Pouco depois, quando a lua apareceu de novo, Injun Joe estava parado de pé sobre as duas formas imóveis, contemplando o resultado da refrega. O doutor murmurou de forma indistinta, deu um longo suspiro, seguido de um segundo, bem mais curto, e depois ficou perfeitamente quieto. O mestiço murmurou entre dentes:
– Agora que acertamos as contas, você pode ir para o inferno!
Então, ele revistou o cadáver e roubou o que havia de valioso. Depois, colocou a faca assassina na mão direita aberta de Potter e sentou-se sobre o ataúde desmantelado. Passaram-se três, quatro, cinco minutos e então Potter começou a mexer-se e a gemer. Sua mão fechou-se sobre o cabo da faca, ele levantou-a no ar, olhou o que era e deixou que caísse de novo no chão, enquanto um estremecimento lhe percorria todo o corpo.
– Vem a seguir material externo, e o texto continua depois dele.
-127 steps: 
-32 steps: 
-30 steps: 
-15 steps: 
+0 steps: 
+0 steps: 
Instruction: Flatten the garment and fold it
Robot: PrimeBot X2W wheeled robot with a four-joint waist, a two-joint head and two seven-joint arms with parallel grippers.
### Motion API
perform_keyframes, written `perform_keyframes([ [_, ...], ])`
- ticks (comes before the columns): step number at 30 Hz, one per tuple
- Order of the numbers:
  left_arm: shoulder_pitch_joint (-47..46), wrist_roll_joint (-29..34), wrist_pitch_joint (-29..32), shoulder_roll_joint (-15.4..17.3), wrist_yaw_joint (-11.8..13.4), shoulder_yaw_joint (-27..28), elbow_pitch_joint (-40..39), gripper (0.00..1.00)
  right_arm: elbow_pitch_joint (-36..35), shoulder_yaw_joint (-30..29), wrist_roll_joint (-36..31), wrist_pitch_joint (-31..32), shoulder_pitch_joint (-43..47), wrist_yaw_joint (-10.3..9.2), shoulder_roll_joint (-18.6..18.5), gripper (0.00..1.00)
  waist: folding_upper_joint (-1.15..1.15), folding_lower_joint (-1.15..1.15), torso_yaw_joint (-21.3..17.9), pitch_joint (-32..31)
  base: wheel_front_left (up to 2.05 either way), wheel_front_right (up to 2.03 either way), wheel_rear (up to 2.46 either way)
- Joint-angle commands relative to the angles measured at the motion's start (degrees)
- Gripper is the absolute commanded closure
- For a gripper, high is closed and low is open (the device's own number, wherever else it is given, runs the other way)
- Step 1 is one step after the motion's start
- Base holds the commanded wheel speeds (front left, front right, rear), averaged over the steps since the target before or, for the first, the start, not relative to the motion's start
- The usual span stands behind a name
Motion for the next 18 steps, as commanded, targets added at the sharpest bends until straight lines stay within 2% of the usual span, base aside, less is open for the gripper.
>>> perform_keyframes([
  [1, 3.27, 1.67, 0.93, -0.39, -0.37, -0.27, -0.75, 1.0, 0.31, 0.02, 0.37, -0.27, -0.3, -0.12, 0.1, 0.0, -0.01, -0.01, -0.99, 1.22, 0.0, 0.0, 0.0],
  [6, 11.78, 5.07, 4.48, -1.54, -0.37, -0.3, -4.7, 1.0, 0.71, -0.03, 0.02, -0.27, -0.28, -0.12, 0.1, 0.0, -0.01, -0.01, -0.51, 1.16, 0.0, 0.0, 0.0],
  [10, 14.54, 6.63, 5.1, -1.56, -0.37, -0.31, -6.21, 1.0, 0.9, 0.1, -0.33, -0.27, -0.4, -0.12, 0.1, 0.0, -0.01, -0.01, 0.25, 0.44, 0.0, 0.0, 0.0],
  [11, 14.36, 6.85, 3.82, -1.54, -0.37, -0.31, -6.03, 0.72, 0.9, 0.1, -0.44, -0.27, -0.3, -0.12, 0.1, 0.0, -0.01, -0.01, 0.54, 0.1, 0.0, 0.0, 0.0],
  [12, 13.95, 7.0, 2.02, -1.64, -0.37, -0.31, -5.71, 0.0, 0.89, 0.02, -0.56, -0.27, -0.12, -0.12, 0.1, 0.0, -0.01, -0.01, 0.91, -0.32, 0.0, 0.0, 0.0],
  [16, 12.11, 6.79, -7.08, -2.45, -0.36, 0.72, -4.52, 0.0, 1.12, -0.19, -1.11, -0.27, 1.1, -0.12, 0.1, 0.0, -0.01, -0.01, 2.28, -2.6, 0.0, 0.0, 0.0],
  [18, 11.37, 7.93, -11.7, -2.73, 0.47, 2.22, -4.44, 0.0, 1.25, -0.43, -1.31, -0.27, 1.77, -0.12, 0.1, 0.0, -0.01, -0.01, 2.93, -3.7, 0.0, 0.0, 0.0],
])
Depois sentou-se, empurrando o cadáver de cima das próprias pernas, olhou para ele e então girou os olhos em volta confusamente. Seus olhos encontraram os de Joe.
– Meu Deus do Céu, o que foi que aconteceu, Joe? – quis saber.
– Uma baita duma encrenca, camarada, um negócio muito sujo – respondeu Joe, sem se mover. – Por que foi que você fez isso?
– Eu? Mas não fui eu que fiz!
– Olhe aqui, esse tipo de papo não vai te levar a lugar nenhum.
Potter tremeu e seu rosto ficou branco.
– Eu pensei que estava sóbrio. Eu não devia ter bebido hoje. Mas minha cabeça ainda está cheia, estou pior do que quando chegamos aqui. Estou meio confuso, companheiro, não me lembro de nada, quase não me lembro do que aconteceu. Me diga agora, Joe, honestamente, meu velho amigo, me diga agora: fui eu que fiz isso, Joe? Eu não pretendia, juro que não, palavra de honra, juro por minha alma que não tinha intenção, Joe. Agora me conte como foi, Joe. Oh, que coisa mais horrorosa, ele era tão jovem, prometia tanto!
– Ora, vocês dois estavam brigando e ele te bateu na cabeça com a prancha do túmulo e você caiu duro. E, então, você se levantou, girando e tropeçando, agarrou a faca do chão e enfiou dentro dele, foi isso que você fez, bem na hora em que ele te deu outro baita dum golpe que quase te partiu a cabeça em duas e aí você ficou caído no chão feito morto até agora.
– Oh, mas eu não sabia o que estava fazendo!… Quero cair morto agora mesmo se eu sabia!… Foi culpa do uísque e do meu mau gênio, acho eu. Eu nunca usei uma maldita arma contra ninguém em toda a minha vida, Joe; eu já briguei umas quantas vezes, mas nunca com arma.